If the tumor is large
If the tumor is large (ie, a macroadenoma), the risk of further growth is expected to be higher, since the tumor has already shown the propensity to grow. In the same three series discussed above, the risk of tumor growth for a pituitary macroadenomas was about 30% over the mean follow-up of 1.8 to 6.7 years.12,25,26
Furthermore, several recent studies have suggested a higher propensity to grow and to cause symptoms and signs than previously thought. For example, Karavitaki et al7 studied 24 patients who had nonfunctional macroadenomas and found that the 48-month probability of enlargement was 44%; of this group, 57% showed new or worsening visual field defects, and an additional 21% showed new chiasmatic compression without vision loss. Similarly, Arita and colleagues27 found that 21 (50%) of 42 nonfunctional adenomas (mean size 18.3 ± 7 mm) increased by at least 10% over an average of 32 months after the initial evaluation. Ten patients became symptomatic over a mean of about 5 years, with 4 of these 10 (9.5% of the entire cohort) suffering symptomatic pituitary apoplexy. Therefore, one may argue for surgery (especially in young patients) for pituitary macroadenomas even in the absence of mass effect.
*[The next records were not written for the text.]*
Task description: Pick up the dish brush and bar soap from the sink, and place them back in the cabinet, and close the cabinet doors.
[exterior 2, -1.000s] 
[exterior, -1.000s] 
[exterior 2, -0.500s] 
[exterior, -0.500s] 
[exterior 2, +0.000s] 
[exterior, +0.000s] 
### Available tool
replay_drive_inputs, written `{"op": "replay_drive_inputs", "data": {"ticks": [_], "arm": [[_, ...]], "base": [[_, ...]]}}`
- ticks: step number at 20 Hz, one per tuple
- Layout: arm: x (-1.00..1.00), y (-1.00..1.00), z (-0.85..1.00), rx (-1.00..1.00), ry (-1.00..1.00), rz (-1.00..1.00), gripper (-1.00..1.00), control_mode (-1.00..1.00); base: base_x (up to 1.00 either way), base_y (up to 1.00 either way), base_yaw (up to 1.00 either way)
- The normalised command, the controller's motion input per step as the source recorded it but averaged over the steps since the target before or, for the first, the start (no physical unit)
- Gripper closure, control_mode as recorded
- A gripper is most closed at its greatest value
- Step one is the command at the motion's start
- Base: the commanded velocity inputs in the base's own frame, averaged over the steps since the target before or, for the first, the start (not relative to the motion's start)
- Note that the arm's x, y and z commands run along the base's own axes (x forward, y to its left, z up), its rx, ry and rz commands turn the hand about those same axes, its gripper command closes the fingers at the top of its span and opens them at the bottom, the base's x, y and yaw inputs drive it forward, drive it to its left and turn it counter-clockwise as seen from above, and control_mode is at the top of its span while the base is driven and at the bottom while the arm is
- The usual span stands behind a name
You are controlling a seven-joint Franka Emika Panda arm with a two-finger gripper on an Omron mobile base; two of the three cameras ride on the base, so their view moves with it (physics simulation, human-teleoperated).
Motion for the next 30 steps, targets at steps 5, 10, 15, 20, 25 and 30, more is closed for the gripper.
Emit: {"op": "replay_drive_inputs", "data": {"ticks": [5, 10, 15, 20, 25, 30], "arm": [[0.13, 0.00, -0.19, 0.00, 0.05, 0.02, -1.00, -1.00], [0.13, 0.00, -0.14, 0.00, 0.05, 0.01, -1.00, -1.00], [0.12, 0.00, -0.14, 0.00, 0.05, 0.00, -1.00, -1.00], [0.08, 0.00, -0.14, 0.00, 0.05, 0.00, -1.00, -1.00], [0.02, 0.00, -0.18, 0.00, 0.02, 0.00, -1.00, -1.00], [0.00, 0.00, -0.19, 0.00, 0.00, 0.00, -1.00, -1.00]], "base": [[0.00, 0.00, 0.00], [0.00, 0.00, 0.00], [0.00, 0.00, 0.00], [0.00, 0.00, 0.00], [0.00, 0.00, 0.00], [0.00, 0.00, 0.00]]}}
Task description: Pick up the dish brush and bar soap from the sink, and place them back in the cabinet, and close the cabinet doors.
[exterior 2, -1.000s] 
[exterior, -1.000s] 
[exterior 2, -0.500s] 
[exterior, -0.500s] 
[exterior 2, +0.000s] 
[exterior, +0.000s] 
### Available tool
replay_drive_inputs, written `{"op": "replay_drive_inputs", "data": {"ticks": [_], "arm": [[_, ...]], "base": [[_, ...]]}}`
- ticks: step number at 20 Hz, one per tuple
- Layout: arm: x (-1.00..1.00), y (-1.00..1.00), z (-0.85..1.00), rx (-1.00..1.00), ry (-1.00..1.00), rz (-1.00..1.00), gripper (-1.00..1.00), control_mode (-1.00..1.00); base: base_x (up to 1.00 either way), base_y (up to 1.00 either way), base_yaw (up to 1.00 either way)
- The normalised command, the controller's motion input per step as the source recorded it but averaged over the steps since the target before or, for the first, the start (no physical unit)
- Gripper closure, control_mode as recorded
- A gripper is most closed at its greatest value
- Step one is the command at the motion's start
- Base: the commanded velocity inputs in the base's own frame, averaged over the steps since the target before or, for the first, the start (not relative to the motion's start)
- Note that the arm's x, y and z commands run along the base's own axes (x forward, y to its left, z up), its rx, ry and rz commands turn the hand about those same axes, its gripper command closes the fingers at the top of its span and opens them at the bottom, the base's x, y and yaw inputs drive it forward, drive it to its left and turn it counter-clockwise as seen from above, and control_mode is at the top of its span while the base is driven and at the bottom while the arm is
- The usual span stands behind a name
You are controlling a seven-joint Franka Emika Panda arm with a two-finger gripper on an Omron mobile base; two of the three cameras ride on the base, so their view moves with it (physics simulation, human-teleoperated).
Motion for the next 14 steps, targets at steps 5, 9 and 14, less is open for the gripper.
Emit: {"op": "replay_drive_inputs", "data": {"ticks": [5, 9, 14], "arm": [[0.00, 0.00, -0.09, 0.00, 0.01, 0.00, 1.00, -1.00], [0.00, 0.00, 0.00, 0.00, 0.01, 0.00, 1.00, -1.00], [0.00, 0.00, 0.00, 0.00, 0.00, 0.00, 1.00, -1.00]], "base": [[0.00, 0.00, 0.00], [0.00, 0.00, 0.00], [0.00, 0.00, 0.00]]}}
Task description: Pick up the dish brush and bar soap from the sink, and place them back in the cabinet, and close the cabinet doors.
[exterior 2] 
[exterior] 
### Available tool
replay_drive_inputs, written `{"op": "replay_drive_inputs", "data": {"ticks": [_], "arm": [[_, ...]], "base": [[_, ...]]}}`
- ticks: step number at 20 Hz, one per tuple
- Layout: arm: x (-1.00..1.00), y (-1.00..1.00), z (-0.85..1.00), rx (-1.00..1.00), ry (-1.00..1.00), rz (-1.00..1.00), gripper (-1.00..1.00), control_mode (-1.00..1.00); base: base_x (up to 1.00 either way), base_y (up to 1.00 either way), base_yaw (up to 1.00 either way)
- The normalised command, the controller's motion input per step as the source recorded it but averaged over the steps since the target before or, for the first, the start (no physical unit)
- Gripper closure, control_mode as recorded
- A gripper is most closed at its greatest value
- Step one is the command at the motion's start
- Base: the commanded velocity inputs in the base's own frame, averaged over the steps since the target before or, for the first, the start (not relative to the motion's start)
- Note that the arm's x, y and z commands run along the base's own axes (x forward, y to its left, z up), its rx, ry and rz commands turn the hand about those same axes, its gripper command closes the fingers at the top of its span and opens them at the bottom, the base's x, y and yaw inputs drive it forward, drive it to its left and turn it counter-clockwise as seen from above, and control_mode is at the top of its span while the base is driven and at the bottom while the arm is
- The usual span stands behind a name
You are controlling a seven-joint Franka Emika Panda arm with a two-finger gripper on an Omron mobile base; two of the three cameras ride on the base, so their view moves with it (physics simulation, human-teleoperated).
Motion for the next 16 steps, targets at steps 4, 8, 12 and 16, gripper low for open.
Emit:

We would obtain a follow-up MRI study at 6 months, then yearly for 5 years, and then every 2 to 3 years if the tumor is stable. Surgery would be indicated if there is evidence of tumor growth or a mass effect.
While tumor growth has been found to be independent of age in some studies,27 others have found longer tumor doubling time in patients older than 60 years.28
The risk of pituitary apoplexy
Pituitary apoplexy results from a hemorrhagic infarction of the tumor and manifests clinically as the sudden onset of severe headache, nausea, vomiting, vision loss, and cranial nerve palsies. While most cases of pituitary apoplexy are spontaneous, precipitating factors may include head injury, anticoagulant therapy, dopamine agonists, radiation therapy, or dynamic endocrine tests.29
It is important to educate patients and their families about the symptoms of pituitary apoplexy, especially patients with pituitary macroadenomas. If the condition is unrecognized and untreated, patients can develop hypotension and shock secondary to adrenal insufficiency, as well as irreversible vision loss or diplopia.
Surgery is generally recommended in cases of progressive vision loss or cranial neuropathy, preferably within 24 or 48 hours of onset if feasible, to minimize the risk of a permanent neurologic deficit.
Clinically significant pituitary apoplexy is rare in patients with pituitary microadenomas. In the study by Arita et al,27 the risk of pituitary apoplexy during 5 years of follow-up was 9.5%, and all of the tumors involved were macroadenomas. This rate is higher than in some other studies, in which the risk of apoplexy ranged from 0.4% to 7% during a mean follow-up of 2 to 6 years.1,25,30
CASE FOLLOW-UP
Since our patient had no evidence of hormonal hypersecretion or mass effect and no hypopituitarism, we asked her to return in 6 months. A repeat MRI study showed the tumor to be stable, with no evidence of growth. The patient was scheduled for a return visit in 1 year.